Later in the evening, Ward compared the potential impact of legalized same-sex marriage to the 9/11 terrorist attacks.
Tuesday evening, the House Judiciary and Finance committees agreed to advance the marriage equality bill after an unprecedented hearing that lasted about 56 hours over five days. More than 1,000 of the 5,184 people who had signed up to testify showed up at the state Capitol to speak to lawmakers, and the overwhelming majority were opposed to the bill, mostly for religious reasons.
The religious exemption in the current bill is modeled after Connecticut law, which is considered among the broadest of states that allow gay marriage. Clergy would not be required to perform gay weddings, a right protected by the federal and state constitutions. Religious organizations as well as nonprofits aligned with religious organizations would have an exemption from the state's public accommodations law and could refuse to provide goods, services, facilities or grounds for weddings or wedding celebrations that violate religious beliefs.
The bill would also strip a section in the Senate's version that applied to parental rights. Some lawmakers were concerned about how Native Hawaiian ancestry might be recorded for the children of same-sex couples.
Gay couples would be able to marry starting Dec. 2 -- instead of Nov. 18 -- to give the state Department of Health adequate time to prepare.

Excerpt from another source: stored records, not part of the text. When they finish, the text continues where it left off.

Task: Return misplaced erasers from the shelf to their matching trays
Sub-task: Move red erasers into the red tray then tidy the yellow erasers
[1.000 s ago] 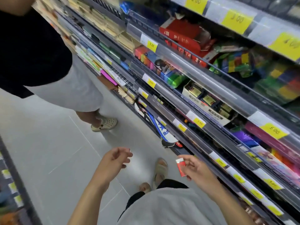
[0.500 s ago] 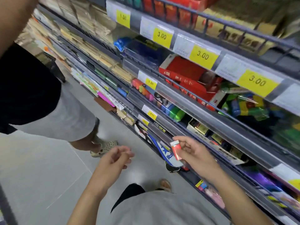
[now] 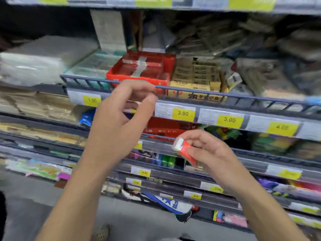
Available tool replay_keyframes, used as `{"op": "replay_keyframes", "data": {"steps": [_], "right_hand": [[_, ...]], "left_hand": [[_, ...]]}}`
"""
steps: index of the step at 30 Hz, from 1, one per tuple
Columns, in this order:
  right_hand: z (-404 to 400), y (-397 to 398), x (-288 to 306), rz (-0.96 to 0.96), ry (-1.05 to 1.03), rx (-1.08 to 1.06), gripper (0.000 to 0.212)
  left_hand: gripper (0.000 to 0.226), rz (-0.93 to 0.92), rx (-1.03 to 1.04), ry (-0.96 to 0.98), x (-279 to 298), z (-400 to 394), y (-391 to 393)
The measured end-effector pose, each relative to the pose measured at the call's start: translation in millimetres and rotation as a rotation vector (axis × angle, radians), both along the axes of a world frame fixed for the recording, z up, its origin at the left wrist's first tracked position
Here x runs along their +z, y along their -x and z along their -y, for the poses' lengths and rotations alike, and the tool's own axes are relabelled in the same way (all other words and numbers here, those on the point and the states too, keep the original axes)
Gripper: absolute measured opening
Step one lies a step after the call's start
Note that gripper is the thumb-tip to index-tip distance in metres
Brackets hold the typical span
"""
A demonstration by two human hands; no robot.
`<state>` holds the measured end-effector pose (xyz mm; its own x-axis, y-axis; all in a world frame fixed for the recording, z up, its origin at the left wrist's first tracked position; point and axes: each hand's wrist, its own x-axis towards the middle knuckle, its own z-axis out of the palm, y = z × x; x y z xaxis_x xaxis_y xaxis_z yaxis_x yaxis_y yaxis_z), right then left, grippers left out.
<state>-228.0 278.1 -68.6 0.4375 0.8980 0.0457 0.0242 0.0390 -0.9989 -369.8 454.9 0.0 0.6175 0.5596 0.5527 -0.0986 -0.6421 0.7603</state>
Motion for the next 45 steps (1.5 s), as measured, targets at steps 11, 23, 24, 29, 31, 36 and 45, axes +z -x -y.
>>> {"op": "replay_keyframes", "data": {"steps": [11, 23, 24, 29, 31, 36, 45], "right_hand": [[-37.3, -31.4, 102.1, 0.234, -0.085, -0.023, 0.029], [-147.7, -64.1, 149.4, 1.005, 0.358, -0.234, 0.034], [-155.9, -64.0, 149.7, 1.035, 0.375, -0.210, 0.033], [-176.5, -61.5, 146.1, 1.136, 0.473, -0.154, 0.034], [-177.8, -60.6, 145.8, 1.144, 0.483, -0.149, 0.033], [-177.4, -62.1, 145.2, 1.195, 0.483, -0.163, 0.027], [-176.3, -70.6, 140.8, 1.120, 0.462, -0.156, 0.029]], "left_hand": [[0.031, -0.373, 0.330, -0.563, 15.5, -82.1, -39.2], [0.043, -0.340, 0.247, -0.608, 8.2, -109.5, -28.2], [0.044, -0.327, 0.230, -0.601, 7.6, -110.2, -27.6], [0.041, -0.311, 0.207, -0.593, 6.6, -112.2, -26.6], [0.040, -0.318, 0.199, -0.594, 7.8, -113.2, -26.9], [0.035, -0.330, 0.178, -0.596, 11.0, -114.5, -26.9], [0.039, -0.331, 0.141, -0.564, 16.8, -116.5, -26.6]]}}
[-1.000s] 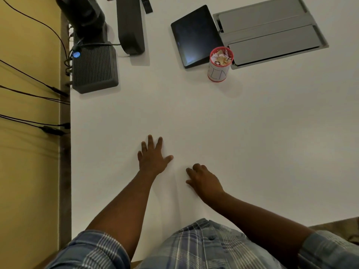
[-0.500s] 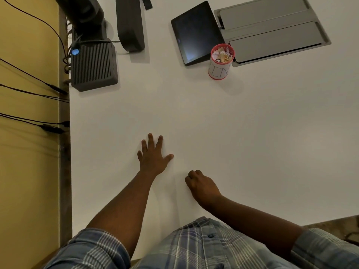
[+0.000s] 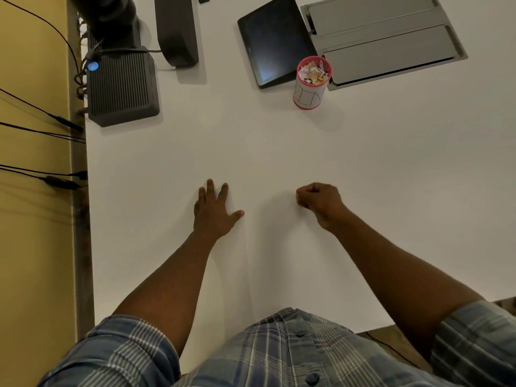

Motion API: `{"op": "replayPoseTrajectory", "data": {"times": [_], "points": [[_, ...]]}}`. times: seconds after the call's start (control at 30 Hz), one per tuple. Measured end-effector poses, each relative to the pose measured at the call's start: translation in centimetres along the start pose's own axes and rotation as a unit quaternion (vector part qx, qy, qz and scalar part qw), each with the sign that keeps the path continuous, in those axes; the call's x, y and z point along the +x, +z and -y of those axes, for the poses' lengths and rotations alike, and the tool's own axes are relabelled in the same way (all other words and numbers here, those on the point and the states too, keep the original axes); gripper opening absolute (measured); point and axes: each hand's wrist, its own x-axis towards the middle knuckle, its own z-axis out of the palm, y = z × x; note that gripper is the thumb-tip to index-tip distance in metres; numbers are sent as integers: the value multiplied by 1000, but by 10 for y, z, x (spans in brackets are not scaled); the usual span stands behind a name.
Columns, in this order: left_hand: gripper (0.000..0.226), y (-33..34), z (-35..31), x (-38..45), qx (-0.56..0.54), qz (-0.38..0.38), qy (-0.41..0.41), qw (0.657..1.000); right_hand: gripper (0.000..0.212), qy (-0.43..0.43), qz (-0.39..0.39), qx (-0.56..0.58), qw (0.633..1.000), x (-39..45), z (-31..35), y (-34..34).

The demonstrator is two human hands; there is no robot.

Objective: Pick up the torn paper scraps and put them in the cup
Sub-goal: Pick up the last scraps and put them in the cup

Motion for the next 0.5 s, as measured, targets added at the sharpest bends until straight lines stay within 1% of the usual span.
{"op": "replayPoseTrajectory", "data": {"times": [0.13,0.23,0.33,0.4,0.5], "points": [[86,-8,-7,18,9,6,5,1000,18,-54,-14,45,997,24,46,-6],[79,-13,-13,33,10,3,-3,1000,18,-101,-46,28,993,48,87,-7],[80,-17,-18,46,11,-5,-1,1000,12,-137,-81,-27,987,70,130,-9],[83,-20,-21,54,13,-8,3,1000,13,-179,-111,-95,973,81,154,-10],[80,-18,-22,58,10,-24,4,1000,10,-265,-176,-220,922,97,180,-11]]}}
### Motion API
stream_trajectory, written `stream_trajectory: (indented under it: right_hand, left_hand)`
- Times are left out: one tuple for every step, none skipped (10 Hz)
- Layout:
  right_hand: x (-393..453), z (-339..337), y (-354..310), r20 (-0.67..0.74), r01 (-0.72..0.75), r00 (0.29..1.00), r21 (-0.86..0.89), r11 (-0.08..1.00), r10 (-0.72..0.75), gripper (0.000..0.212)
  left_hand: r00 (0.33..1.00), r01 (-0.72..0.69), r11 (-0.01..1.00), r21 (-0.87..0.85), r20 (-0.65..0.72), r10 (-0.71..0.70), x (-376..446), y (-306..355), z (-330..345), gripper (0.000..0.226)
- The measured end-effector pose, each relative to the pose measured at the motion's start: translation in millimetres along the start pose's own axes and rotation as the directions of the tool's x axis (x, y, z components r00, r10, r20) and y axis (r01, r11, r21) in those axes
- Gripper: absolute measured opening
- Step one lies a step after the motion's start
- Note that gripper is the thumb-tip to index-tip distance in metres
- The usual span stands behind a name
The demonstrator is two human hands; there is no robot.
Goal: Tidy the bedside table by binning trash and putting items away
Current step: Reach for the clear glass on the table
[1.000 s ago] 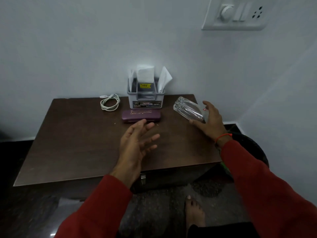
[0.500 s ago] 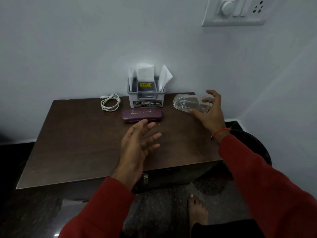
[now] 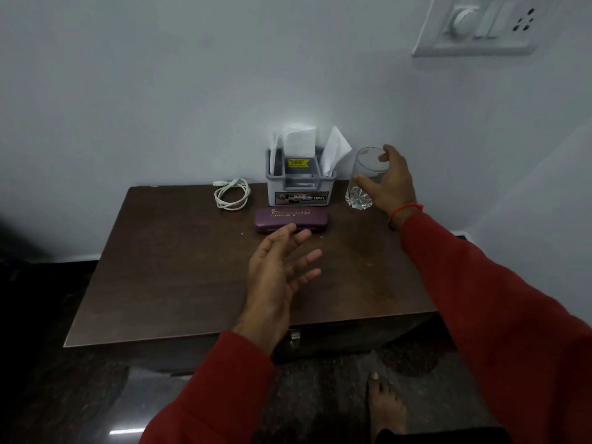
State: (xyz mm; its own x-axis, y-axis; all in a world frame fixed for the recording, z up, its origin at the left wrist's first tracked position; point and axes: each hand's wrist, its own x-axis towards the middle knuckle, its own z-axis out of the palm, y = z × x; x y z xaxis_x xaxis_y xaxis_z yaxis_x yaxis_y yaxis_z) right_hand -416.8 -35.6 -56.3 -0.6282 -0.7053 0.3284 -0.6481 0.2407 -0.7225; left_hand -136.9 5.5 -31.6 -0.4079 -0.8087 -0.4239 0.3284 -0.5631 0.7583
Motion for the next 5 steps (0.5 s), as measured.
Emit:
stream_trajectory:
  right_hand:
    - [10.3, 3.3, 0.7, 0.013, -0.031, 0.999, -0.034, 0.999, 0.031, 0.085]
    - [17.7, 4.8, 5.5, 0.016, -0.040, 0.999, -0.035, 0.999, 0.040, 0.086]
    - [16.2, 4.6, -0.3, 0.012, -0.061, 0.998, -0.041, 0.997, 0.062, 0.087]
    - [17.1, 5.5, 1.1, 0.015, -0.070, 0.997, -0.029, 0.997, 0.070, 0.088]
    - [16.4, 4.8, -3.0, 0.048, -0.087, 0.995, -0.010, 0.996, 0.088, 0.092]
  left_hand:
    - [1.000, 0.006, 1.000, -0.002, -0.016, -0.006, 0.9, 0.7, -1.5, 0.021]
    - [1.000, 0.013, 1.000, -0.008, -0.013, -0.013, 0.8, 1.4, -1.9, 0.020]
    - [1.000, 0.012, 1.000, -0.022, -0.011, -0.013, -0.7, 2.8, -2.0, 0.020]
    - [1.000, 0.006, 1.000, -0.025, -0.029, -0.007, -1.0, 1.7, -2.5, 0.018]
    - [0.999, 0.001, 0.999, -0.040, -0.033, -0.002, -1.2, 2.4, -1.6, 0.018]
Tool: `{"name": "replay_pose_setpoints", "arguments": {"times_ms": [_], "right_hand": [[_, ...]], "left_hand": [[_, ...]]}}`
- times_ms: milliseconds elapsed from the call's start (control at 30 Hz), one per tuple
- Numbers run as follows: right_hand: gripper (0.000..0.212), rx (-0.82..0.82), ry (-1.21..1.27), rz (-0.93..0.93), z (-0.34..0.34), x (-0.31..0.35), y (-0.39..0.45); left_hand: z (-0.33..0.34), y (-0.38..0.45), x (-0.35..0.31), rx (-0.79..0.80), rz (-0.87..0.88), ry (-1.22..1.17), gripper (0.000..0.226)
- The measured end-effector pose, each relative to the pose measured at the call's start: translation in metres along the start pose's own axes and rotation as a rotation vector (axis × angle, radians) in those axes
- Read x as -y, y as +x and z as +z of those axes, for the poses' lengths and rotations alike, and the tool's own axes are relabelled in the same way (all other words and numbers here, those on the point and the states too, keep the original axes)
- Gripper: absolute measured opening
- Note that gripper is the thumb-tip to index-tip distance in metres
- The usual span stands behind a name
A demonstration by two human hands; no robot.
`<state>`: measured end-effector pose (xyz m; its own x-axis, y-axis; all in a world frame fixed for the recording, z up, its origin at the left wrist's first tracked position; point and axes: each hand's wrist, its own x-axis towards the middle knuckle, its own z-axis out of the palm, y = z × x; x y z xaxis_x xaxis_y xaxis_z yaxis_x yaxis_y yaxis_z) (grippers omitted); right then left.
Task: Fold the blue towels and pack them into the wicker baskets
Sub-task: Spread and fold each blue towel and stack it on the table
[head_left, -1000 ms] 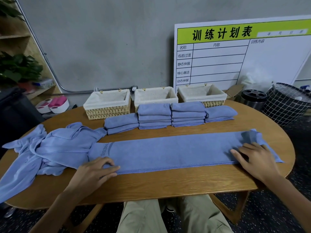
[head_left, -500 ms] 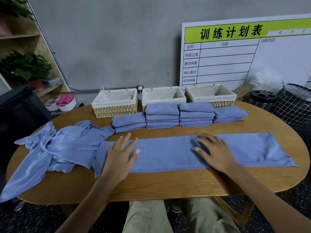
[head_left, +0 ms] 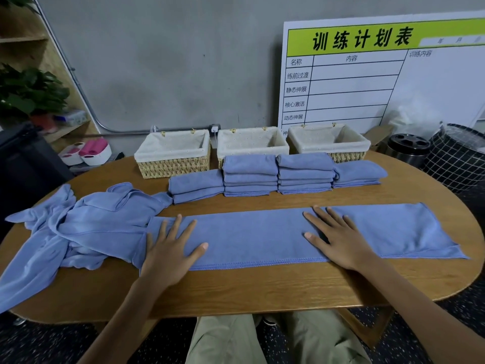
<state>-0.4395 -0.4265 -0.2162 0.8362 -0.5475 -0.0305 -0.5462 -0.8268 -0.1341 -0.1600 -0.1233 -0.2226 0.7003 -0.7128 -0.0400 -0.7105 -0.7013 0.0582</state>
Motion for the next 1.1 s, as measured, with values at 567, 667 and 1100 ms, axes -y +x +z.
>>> {"name": "replay_pose_setpoints", "arguments": {"times_ms": [567,667,1100], "right_hand": [[0.11,-0.016,0.04,0.098,-0.006,-0.031,-0.012],[0.111,-0.009,0.067,0.12,-0.009,-0.048,-0.019],[0.083,-0.058,0.068,0.206,-0.008,-0.106,-0.044]], "left_hand": [[-0.017,0.021,-0.104,0.045,0.195,-0.095,0.075],[-0.005,0.032,-0.113,0.119,0.184,-0.023,0.081],[-0.003,0.034,-0.214,0.085,0.532,-0.074,0.082]]}}
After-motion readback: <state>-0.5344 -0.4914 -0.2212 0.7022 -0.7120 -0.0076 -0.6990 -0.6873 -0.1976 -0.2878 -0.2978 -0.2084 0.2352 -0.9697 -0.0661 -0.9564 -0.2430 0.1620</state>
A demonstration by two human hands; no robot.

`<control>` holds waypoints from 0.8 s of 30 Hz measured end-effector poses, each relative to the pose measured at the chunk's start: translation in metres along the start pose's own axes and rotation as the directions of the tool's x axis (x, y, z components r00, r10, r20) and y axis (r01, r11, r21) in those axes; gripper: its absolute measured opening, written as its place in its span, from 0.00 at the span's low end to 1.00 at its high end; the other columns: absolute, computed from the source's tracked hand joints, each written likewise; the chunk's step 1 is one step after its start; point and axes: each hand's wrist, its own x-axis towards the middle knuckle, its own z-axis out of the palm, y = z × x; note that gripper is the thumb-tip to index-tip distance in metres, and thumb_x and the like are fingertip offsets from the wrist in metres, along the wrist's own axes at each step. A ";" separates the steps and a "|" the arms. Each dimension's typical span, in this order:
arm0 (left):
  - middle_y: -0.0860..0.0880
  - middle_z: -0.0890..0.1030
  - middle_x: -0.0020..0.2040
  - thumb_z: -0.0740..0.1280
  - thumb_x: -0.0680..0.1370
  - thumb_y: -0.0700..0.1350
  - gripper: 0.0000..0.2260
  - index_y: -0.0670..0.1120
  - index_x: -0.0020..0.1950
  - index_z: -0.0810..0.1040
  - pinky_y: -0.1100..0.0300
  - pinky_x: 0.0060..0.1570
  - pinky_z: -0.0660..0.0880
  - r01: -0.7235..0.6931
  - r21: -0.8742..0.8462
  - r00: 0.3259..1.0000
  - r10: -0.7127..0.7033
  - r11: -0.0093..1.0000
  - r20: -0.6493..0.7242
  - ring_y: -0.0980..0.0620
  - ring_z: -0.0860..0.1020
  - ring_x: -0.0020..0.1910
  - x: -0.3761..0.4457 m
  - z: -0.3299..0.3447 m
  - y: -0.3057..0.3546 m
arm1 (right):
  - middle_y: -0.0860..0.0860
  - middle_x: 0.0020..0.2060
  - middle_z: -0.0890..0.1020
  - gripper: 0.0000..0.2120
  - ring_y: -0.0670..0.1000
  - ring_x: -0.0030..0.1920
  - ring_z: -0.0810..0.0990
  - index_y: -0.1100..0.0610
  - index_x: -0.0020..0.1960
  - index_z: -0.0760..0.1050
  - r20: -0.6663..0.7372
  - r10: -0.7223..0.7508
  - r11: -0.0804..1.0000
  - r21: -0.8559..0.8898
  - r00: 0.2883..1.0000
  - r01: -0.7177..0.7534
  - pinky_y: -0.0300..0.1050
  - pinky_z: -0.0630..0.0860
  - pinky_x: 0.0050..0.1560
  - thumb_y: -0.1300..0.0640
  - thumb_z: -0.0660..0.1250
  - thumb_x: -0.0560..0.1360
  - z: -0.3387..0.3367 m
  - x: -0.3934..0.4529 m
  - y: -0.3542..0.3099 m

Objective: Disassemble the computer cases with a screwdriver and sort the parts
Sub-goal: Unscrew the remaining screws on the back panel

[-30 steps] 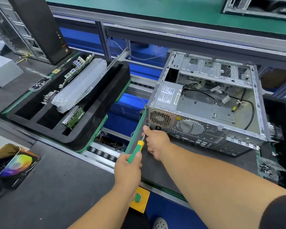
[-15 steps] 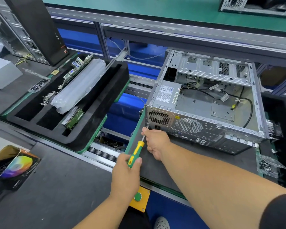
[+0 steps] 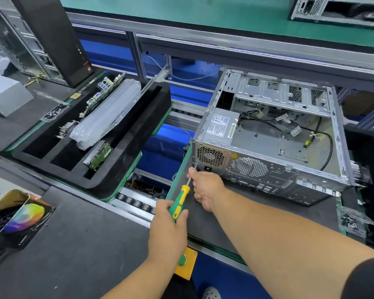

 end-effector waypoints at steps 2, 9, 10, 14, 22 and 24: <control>0.53 0.81 0.39 0.68 0.82 0.55 0.07 0.61 0.51 0.70 0.57 0.31 0.76 0.048 -0.092 0.999 -0.047 0.995 0.010 0.60 0.78 0.34 -0.002 0.003 0.002 | 0.49 0.27 0.67 0.15 0.47 0.26 0.59 0.61 0.51 0.84 0.003 0.002 1.000 0.003 1.000 -0.002 0.42 0.58 0.26 0.48 0.69 0.80 0.000 0.000 0.000; 0.46 0.78 0.34 0.64 0.84 0.58 0.21 0.40 0.55 0.79 0.64 0.19 0.62 0.765 -0.644 0.580 -0.441 0.008 0.684 0.54 0.69 0.25 0.000 0.000 0.031 | 0.50 0.28 0.66 0.17 0.47 0.25 0.58 0.64 0.55 0.82 -0.015 0.019 0.999 0.047 1.000 -0.018 0.41 0.56 0.25 0.49 0.71 0.79 0.002 0.005 0.001; 0.46 0.78 0.34 0.63 0.84 0.58 0.20 0.40 0.55 0.79 0.63 0.21 0.64 0.742 -0.632 0.648 -0.483 0.224 0.590 0.54 0.70 0.25 0.000 0.001 0.030 | 0.50 0.28 0.65 0.16 0.48 0.26 0.58 0.64 0.55 0.82 -0.022 0.023 0.999 0.048 0.999 -0.021 0.41 0.56 0.25 0.49 0.71 0.79 0.002 0.005 0.001; 0.55 0.79 0.40 0.70 0.80 0.58 0.11 0.55 0.55 0.71 0.64 0.28 0.70 0.092 -0.020 0.994 -0.091 0.996 0.061 0.59 0.77 0.33 0.000 0.000 0.018 | 0.49 0.28 0.64 0.16 0.47 0.25 0.57 0.62 0.53 0.83 -0.030 0.042 0.997 0.062 0.999 -0.040 0.42 0.55 0.26 0.49 0.71 0.79 0.004 0.004 -0.001; 0.43 0.80 0.36 0.66 0.83 0.52 0.17 0.38 0.57 0.79 0.64 0.19 0.65 0.756 -0.653 0.606 -0.428 0.047 0.670 0.54 0.72 0.26 0.009 -0.001 0.028 | 0.49 0.27 0.63 0.16 0.47 0.24 0.56 0.60 0.50 0.83 -0.025 0.052 0.996 0.073 0.998 -0.050 0.40 0.55 0.24 0.46 0.73 0.78 0.003 0.008 0.000; 0.43 0.80 0.36 0.66 0.83 0.54 0.19 0.38 0.58 0.80 0.65 0.17 0.64 0.788 -0.613 0.549 -0.388 -0.054 0.740 0.54 0.72 0.25 0.010 -0.003 0.028 | 0.48 0.26 0.63 0.15 0.46 0.23 0.56 0.59 0.49 0.83 -0.018 0.061 0.996 0.070 0.998 -0.060 0.40 0.55 0.24 0.46 0.73 0.78 0.004 0.009 0.000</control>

The Senate would review the bill again if it clears the House. Senators could agree to accept the House version Tuesday and send the bill to Abercrombie, or could disagree, triggering a House-Senate conference committee to resolve the differences. House and Senate leaders have said they prefer to avoid conference committee, which would extend the special session and could create enough discord to threaten the bill's passage.